Teaching Religious Diversity in the Public Schools: A nice write-up from the NY Outward Bound Newsletter

Exploring Global Beliefs First-Hand

Bronx Expeditionary Learning High School (BELHS) teacher
Steve Gilman led his Global History class in studying world
religions and philosophies this spring.
Following extensive classroom work, students explored the three
monotheisms—Judaism, Christianity, and Islam—in one day of
intense fieldwork.
Rabbi Daniel S. Brenner, director of the Center for Multi-Faith
Education at Auburn Theological Seminary, led the students in a
workshop on religious diversity and tolerance. The rabbi also
described the "Face to Face—Faith to Faith" program which initiates
dialogues between young people in conflict areas like Israel-
Palestine.

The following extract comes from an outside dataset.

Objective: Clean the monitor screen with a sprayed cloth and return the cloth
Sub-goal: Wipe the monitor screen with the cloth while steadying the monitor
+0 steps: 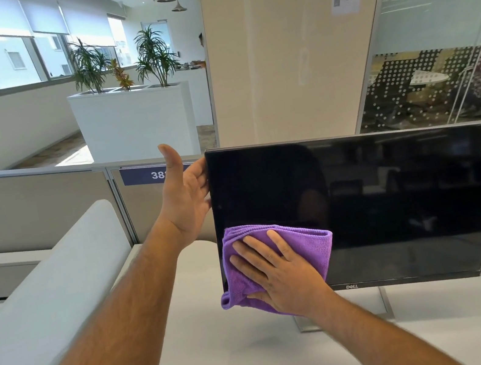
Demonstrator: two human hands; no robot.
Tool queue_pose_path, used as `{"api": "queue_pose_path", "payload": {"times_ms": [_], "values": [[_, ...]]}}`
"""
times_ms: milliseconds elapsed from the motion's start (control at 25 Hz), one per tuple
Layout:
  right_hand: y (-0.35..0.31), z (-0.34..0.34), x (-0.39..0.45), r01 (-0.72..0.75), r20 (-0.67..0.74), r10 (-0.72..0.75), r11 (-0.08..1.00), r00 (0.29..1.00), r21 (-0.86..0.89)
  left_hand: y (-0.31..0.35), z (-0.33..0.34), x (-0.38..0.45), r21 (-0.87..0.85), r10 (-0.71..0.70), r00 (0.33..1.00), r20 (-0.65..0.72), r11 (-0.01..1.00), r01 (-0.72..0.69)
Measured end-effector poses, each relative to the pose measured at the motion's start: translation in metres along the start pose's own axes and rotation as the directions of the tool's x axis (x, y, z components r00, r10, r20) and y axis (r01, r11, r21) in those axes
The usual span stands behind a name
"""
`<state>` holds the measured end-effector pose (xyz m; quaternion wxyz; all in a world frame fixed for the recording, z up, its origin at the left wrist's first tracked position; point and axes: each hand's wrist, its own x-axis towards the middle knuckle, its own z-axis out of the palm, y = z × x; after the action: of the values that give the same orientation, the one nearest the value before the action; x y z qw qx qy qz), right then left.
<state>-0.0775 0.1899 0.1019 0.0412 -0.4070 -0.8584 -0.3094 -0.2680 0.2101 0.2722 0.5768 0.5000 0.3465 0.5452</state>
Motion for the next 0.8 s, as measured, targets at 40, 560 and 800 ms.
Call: {"api": "queue_pose_path", "payload": {"times_ms": [40, 560, 800], "values": [[0.001, 0.001, -0.003, -0.008, 0.002, 0.008, 1.000, 1.000, -0.007, 0.000, -0.001, 0.000, 0.006, 0.005, 1.000, -0.006, 1.000, -0.005], [0.025, 0.015, -0.045, -0.151, -0.047, 0.151, 0.988, 0.987, -0.013, 0.012, 0.036, -0.001, 0.248, 0.096, 0.985, -0.142, 0.967, -0.058], [0.030, 0.019, -0.058, -0.252, -0.068, 0.253, 0.968, 0.965, 0.013, 0.004, 0.051, 0.010, 0.832, 0.439, 0.898, 0.018, 0.491, -0.257]]}}
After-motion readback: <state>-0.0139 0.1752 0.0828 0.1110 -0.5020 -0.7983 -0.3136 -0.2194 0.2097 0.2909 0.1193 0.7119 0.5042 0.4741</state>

This held special interest for BELHS students, who had
designed compelling Israeli-Palestinian peace plans while studying
the Middle East conflict.
Josh Borkin of the Auburn team escorted the students to the
Cathedral of Saint John the Divine, where they focused on how religious
beliefs are expressed through ritual, memorials and church
architecture. The class shared ideas on faith practices that create
community within and among beliefs, asked questions of the priests
and lit a few candles as they explored the massive stone Cathedral.
Poems they had written about religious diversity and tolerance will be
added to the Cathedral’s Poets Corner.
Then the students joined some 1,000 Muslims for Jumma
prayers at the Islamic Center on East 96th Street. The girls, who had
covered their heads en route to the mosque, sat in the balcony, separated
from the boys who lined up with the men downstairs. Those
who felt comfortable doing so joined in the prayers, kneeling on the
carpet, before the imam, Sheikh Omar Saleem Abu-Namous
(pictured left), delivered his sermon.
After the service, the imam led students in a discussion of Islam
and answered a number of tough questions about faith, justice, and
gender roles in Islam. Many dealt with the diversity of the faith community
in Jerusalem, a central theme in the students’ examination of
monotheisms. During the discussion, a young couple approached
the imam and asked him to marry them. He obliged, and with students
surrounding them on the carpet, the couple nervously took
their vows as the imam explained their marital obligations according
to the Koran—an unforgettable cap to this extraordinary day.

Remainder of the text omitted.